(Aim of the task): Apart from the pictures, return every line of the listing exactly.

(Recorded information):

-=-=-

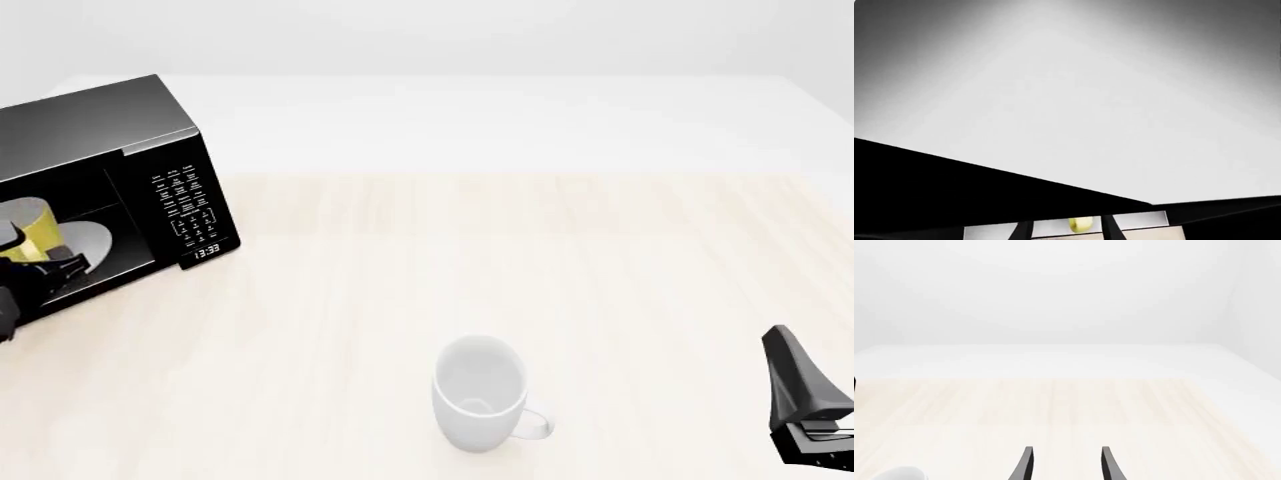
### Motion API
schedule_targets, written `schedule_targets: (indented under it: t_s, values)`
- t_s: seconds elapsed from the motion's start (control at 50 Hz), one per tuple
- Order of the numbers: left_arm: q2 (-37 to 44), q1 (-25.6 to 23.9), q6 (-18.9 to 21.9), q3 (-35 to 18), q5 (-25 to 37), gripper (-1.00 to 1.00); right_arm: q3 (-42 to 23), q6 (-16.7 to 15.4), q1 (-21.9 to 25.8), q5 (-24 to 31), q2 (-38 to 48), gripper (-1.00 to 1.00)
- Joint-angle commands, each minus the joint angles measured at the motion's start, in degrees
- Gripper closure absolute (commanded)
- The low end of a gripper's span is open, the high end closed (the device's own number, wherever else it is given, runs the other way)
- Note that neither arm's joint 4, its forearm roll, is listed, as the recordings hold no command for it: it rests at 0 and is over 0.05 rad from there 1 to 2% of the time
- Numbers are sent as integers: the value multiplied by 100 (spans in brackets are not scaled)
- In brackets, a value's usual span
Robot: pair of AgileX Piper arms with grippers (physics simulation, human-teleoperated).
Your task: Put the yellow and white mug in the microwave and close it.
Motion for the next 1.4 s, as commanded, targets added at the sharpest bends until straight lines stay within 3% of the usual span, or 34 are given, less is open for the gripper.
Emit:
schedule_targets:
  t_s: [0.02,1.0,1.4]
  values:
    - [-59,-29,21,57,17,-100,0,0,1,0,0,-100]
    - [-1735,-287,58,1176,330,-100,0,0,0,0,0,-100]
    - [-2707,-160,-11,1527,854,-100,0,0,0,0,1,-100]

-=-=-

(Task answer):
### Motion API
schedule_targets, written `schedule_targets: (indented under it: t_s, values)`
- t_s: seconds elapsed from the motion's start (control at 50 Hz), one per tuple
- Order of the numbers: left_arm: q2 (-37 to 44), q1 (-25.6 to 23.9), q6 (-18.9 to 21.9), q3 (-35 to 18), q5 (-25 to 37), gripper (-1.00 to 1.00); right_arm: q3 (-42 to 23), q6 (-16.7 to 15.4), q1 (-21.9 to 25.8), q5 (-24 to 31), q2 (-38 to 48), gripper (-1.00 to 1.00)
- Joint-angle commands, each minus the joint angles measured at the motion's start, in degrees
- Gripper closure absolute (commanded)
- The low end of a gripper's span is open, the high end closed (the device's own number, wherever else it is given, runs the other way)
- Note that neither arm's joint 4, its forearm roll, is listed, as the recordings hold no command for it: it rests at 0 and is over 0.05 rad from there 1 to 2% of the time
- Numbers are sent as integers: the value multiplied by 100 (spans in brackets are not scaled)
- In brackets, a value's usual span
Robot: pair of AgileX Piper arms with grippers (physics simulation, human-teleoperated).
Your task: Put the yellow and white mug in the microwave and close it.
Motion for the next 1.4 s, as commanded, targets added at the sharpest bends until straight lines stay within 3% of the usual span, or 34 are given, less is open for the gripper.
Emit:
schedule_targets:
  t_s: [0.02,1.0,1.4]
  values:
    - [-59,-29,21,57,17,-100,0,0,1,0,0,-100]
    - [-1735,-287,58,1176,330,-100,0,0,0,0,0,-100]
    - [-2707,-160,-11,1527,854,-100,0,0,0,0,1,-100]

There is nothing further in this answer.